Ségolène Royal, ministre de l'écologie, a déclenché une controverse en rappelant les conditions de fermeture de la centrale nucléaire de Fessenheim, laquelle pourrait n'être effective qu'en 2018. Cette déclaration est pourtant conforme au dispositif récemment voté par les députés et sénateurs dans le cadre de la loi du 17 août 2015 relative à la transition énergétique pour la croissance verte.
Selon ses propos repris par la presse, Ségolène Royal, ministre de l'écologie, a déclaré : "Il y a l'application de la loi, c'est assez simple maintenant puisque effectivement il y a un plafonnement de la production d'énergie nucléaire. Ce qui veut dire que quand Flamanville ouvrira, Fessenheim devra fermer. Donc, Flamanville va ouvrir d'ici à 2018. Et donc en effet, Fessenheim devra fermer".
Cette déclaration a suscité une polémique. Pourtant, si elle est peut être imprécise, elle est assez juste si l'on se réfère aux dispositions de l'article 187 de la loi n° 2015-992 du 17 août 2015 relative à la transition énergétique pour la croissance verte.
Cet article 187 modifie le régime juridique de l'autorisation d'exploiter un ouvrage de production d'électricité. Il a notamment pour effet d'insérer un article L311-5-5 ainsi rédigé au sein du code de l'énergie :
"L'autorisation mentionnée à l'article L. 311-1 ne peut être délivrée lorsqu'elle aurait pour effet de porter la capacité totale autorisée de production d'électricité d'origine nucléaire au-delà de 63,2 gigawatts.
L'autorité administrative, pour apprécier la capacité totale autorisée, prend en compte les abrogations prononcées par décret à la demande du titulaire d'une autorisation, y compris si celle-ci résulte de l'application du second alinéa de l'article L. 311-6."
Pour mémoire, ces dispositions ont été déclarées conformes à la Constitution par le Conseil constitutionnel. Elles ont pour vocation de stabiliser la capacité totale autorisée d'électricité à sa valeur actuelle, soit 63, 2 Gw. Pour ce faire, le dispositif créé par la loi s'apparente à celui des vases communicants : pour qu'une nouvelle autorisation d'exploiter puisse être délivrée, une autorisation d'exploiter déjà délivrée doit préalablement être abrogée.
Il n'est donc pas erroné de préciser que l'autorisation d'exploiter l'EPR de Flamanville devra être précédée de l'abrogation d'une autorisation d'exploiter préexistante, par exemple celle délivrée à la centrale de Fessenheim (pour un ou plusieurs réacteurs).
Il convient de préciser que ce mécanisme d'abrogation pour assurer le plafonnement de la capacité nucléaire doit être mis en œuvre plusieurs mois avant la mise en service d'une nouvelle installation.

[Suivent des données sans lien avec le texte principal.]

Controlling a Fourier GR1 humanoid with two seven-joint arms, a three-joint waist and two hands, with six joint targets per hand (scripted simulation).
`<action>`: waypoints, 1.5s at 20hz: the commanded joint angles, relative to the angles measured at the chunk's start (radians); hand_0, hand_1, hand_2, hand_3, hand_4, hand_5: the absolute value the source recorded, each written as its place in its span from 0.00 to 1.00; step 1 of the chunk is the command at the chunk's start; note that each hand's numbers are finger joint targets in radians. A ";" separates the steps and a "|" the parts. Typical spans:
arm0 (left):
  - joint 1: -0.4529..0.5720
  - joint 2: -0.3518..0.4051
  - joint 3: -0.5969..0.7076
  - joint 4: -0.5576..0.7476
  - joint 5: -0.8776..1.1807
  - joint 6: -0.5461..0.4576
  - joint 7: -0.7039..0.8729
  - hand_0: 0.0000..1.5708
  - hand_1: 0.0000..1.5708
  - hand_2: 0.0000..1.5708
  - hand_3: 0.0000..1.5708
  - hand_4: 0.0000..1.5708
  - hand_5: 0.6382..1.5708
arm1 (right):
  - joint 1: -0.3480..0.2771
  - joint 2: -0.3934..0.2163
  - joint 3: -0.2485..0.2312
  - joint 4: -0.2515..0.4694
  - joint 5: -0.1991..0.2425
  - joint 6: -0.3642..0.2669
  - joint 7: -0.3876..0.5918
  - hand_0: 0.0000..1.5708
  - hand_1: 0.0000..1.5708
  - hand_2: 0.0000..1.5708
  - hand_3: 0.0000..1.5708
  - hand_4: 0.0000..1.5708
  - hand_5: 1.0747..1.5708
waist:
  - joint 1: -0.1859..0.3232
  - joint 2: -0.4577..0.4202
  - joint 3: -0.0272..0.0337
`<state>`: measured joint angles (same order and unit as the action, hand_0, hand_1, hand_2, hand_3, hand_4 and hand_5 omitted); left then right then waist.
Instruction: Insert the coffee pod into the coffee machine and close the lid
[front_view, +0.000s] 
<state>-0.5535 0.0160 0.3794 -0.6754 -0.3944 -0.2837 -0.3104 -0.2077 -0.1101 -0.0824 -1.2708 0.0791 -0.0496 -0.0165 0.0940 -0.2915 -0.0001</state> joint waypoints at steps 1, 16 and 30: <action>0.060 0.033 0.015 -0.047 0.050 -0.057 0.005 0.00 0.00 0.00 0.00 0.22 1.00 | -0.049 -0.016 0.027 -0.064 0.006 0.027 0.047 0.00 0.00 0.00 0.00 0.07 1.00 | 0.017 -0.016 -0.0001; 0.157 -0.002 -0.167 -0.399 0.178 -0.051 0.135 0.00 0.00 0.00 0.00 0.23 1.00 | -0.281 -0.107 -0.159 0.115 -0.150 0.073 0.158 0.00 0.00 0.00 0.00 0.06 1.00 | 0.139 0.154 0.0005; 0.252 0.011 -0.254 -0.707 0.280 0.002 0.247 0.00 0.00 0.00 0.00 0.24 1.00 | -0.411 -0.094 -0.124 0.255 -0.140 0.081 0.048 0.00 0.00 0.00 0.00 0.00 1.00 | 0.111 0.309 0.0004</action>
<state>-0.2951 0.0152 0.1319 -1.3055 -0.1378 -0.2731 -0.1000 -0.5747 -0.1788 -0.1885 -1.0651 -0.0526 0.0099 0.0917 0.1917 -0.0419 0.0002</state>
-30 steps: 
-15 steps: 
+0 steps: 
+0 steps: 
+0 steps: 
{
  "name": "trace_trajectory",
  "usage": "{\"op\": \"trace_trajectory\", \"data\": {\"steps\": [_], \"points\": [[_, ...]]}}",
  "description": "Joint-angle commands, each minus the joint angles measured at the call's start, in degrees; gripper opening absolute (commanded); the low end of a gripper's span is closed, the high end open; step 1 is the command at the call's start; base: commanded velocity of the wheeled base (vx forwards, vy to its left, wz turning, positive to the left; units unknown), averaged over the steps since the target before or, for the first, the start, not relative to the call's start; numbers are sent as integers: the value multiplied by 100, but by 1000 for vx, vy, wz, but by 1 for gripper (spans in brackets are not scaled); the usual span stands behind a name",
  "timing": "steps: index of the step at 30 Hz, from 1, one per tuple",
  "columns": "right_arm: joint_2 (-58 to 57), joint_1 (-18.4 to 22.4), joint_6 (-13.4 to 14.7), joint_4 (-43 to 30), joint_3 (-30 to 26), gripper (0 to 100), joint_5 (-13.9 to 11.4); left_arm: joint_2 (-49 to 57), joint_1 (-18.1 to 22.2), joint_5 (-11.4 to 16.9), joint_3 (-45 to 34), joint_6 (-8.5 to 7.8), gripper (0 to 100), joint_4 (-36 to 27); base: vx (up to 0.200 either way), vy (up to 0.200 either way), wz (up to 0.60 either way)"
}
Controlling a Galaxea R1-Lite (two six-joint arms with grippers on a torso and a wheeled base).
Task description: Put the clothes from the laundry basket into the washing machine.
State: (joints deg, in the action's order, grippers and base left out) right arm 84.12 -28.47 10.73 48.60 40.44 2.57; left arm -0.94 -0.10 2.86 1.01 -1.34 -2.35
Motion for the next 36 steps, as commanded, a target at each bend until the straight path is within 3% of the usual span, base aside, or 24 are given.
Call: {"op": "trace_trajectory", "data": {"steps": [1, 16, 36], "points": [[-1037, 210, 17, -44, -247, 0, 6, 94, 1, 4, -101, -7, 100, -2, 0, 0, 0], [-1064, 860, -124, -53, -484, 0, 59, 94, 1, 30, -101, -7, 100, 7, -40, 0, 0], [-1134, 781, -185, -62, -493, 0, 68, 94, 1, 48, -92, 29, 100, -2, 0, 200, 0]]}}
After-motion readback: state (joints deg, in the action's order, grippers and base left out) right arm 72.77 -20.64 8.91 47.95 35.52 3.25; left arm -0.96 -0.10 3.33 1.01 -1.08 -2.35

L'article L.311-5-6 du code de l'énergie dispose en effet :
"Lorsqu'une installation de production d'électricité est soumise au régime des installations nucléaires de base, la demande d'autorisation d'exploiter mentionnée à l'article L. 311-5 du présent code doit être déposée au plus tard dix-huit mois avant la date de mise en service mentionnée à l' article L. 593-11 du code de l'environnement, et en tout état de cause au plus tard dix-huit mois avant l'expiration du délai mentionné à l'article L. 593-8 du même code."
Ce faisant, est-il déjà possible de conclure que le Chef de l'Etat aurait manqué à sa promesse de "fermer Fessenheim" ? Tout dépend de l'interprétation de cette promesse. S'agit-il de prendre la décision de fermer cette centrale avant 2017 ou de prendre cette décision et d'achever toute la procédure de mise à l'arrêt avant 2017 ? Les années passant, la première interprétation s'impose. Eu égard aux termes de l'article L.311-5-6 précité, nous devrions être rapidement fixés sur cette prise de décision.
En octobre 2012, quelques mois après l'élection de François Hollande, j'avais écrit ici, que le droit nucléaire alors en vigueur ne permettait pas à l'Etat d'ordonner la mise à l'arrêt d'un installation nucléaire de base contre l'avis de l'Autorité de sûreté nucléaire. Il était donc très peu probable que, sans nouvelle loi, l'Etat prenne une telle décision avant 2017.
A la suite du vote de la loi relative à la transition énergétique, en droit, l'Etat a désormais la possibilité, d'ici à la fin du mandat de l'actuel Président de la République, d'abroger l'autorisation d'exploiter en vigueur pour la centrale nucléaire de Fessenheim. Mais cette abrogation à la demande de l'exploitant n'interviendra sans doute pas avant que ne soit présentée la demande d'autorisation d'exploiter de l'EPR de Flamanville. Ce que rappelait Ségolène Royal, toute considération politique mise à part.